▶ _SOURCE DATA_:
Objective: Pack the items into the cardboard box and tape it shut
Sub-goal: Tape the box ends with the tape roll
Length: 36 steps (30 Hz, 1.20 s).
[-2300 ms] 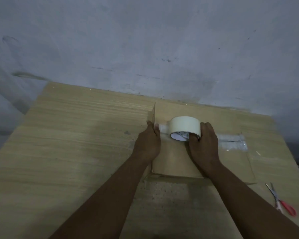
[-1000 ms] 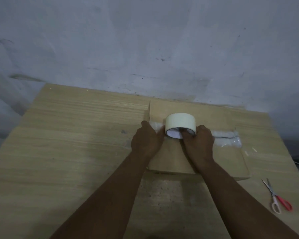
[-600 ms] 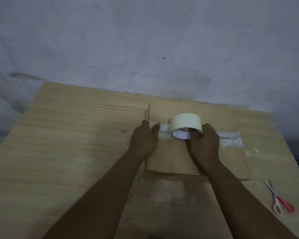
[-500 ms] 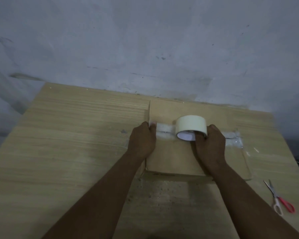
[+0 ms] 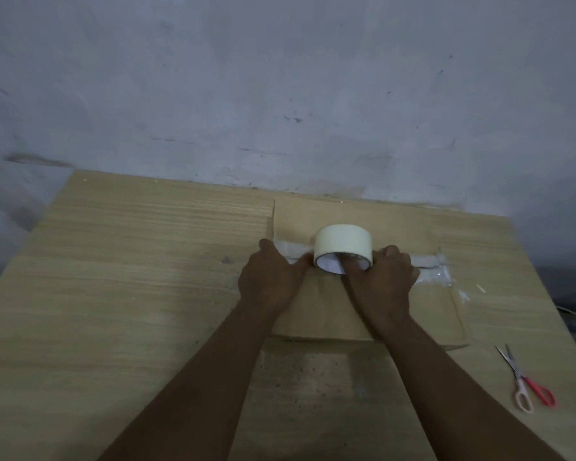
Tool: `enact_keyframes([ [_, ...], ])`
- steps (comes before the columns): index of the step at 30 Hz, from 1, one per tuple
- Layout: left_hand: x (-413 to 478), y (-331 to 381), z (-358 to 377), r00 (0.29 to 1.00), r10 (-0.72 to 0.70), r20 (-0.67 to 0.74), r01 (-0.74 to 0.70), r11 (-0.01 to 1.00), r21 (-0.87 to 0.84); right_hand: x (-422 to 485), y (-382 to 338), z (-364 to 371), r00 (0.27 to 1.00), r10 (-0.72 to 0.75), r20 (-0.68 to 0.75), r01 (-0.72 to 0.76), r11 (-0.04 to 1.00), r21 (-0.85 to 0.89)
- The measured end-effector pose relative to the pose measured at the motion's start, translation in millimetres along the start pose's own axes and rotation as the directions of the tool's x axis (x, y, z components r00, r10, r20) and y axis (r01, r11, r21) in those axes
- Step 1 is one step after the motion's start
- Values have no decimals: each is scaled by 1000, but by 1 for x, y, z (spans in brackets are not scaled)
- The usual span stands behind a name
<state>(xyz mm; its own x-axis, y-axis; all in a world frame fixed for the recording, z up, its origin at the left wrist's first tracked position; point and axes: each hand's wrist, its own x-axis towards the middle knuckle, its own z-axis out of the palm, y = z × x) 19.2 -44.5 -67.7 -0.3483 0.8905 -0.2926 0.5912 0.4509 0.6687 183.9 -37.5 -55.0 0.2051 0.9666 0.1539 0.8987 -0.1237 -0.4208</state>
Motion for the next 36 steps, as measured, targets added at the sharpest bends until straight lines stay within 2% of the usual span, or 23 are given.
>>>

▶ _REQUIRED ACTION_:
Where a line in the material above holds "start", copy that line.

▶ _OUTPUT OF THE EXERCISE_:
- The measured end-effector pose relative to the pose measured at the motion's start, translation in millimetres along the start pose's own axes and rotation as the directions of the tool's x axis (x, y, z components r00, r10, r20) and y axis (r01, r11, r21) in those axes
- Step 1 is one step after the motion's start

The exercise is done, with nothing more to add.